Mary Shelley é famosa por um romance - o primeiro, Frankenstein (1819). Sua extraordinária carreira em adaptação começou quase do ponto de publicação e teve uma longa vida após a morte como palavra-chave em nossa cultura. Frankenstein fala conosco agora em nossos medos de superação científica, nossas dificuldades em reconhecer nossa humanidade compartilhada.

Mas seu livro mais tarde negligenciado The Last Man (1826) tem mais a nos dizer em nosso atual momento de crise e pandemia global.

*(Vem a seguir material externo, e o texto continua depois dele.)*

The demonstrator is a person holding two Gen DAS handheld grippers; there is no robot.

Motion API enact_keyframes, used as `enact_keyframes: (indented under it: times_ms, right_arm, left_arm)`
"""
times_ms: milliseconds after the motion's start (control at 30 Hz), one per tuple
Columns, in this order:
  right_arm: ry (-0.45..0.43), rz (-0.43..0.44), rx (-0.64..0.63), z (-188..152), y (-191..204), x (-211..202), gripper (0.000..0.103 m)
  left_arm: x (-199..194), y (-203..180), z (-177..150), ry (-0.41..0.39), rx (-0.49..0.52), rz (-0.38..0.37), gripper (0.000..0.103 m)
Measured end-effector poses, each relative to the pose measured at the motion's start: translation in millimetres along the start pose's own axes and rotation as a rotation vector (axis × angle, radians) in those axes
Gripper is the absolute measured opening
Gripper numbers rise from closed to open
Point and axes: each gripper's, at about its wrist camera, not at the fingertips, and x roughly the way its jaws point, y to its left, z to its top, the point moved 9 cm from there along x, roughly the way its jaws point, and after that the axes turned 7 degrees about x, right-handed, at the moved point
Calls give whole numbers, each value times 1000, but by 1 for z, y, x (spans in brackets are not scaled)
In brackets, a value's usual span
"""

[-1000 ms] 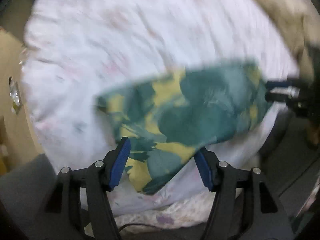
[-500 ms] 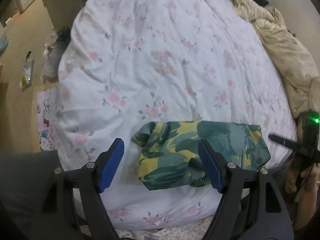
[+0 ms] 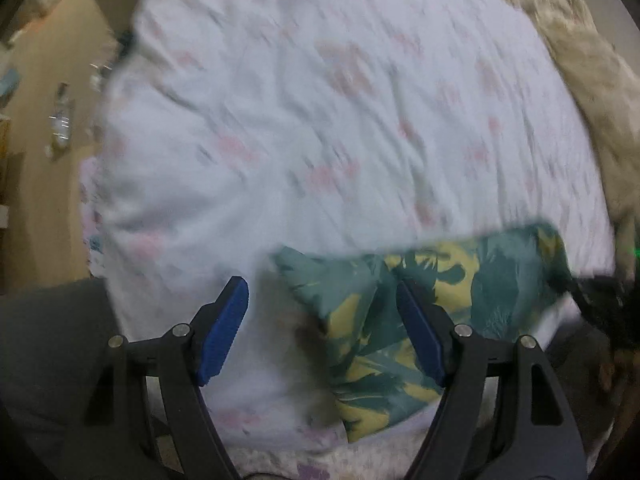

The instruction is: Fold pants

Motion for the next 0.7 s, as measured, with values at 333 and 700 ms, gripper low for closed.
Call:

The Last Man é um romance de isolamento: um isolamento que refletia as circunstâncias dolorosas de Shelley. Os personagens do romance se parecem muito com os famosos membros da Círculo de Shelley-Byron, incluindo o marido de Shelley, Percy Bysshe Shelley, seu amigo Lord Byron e a meia-irmã de Mary (a amante de Byron), Claire Clairmont.

Quando Shelley veio escrever o romance, todos eles - junto com todos, exceto um de seus filhos - estavam mortos. Antes parte do círculo social mais significativo dos intelectuais poetas românticos de segunda geração, Shelley agora se encontrava quase sozinha no mundo.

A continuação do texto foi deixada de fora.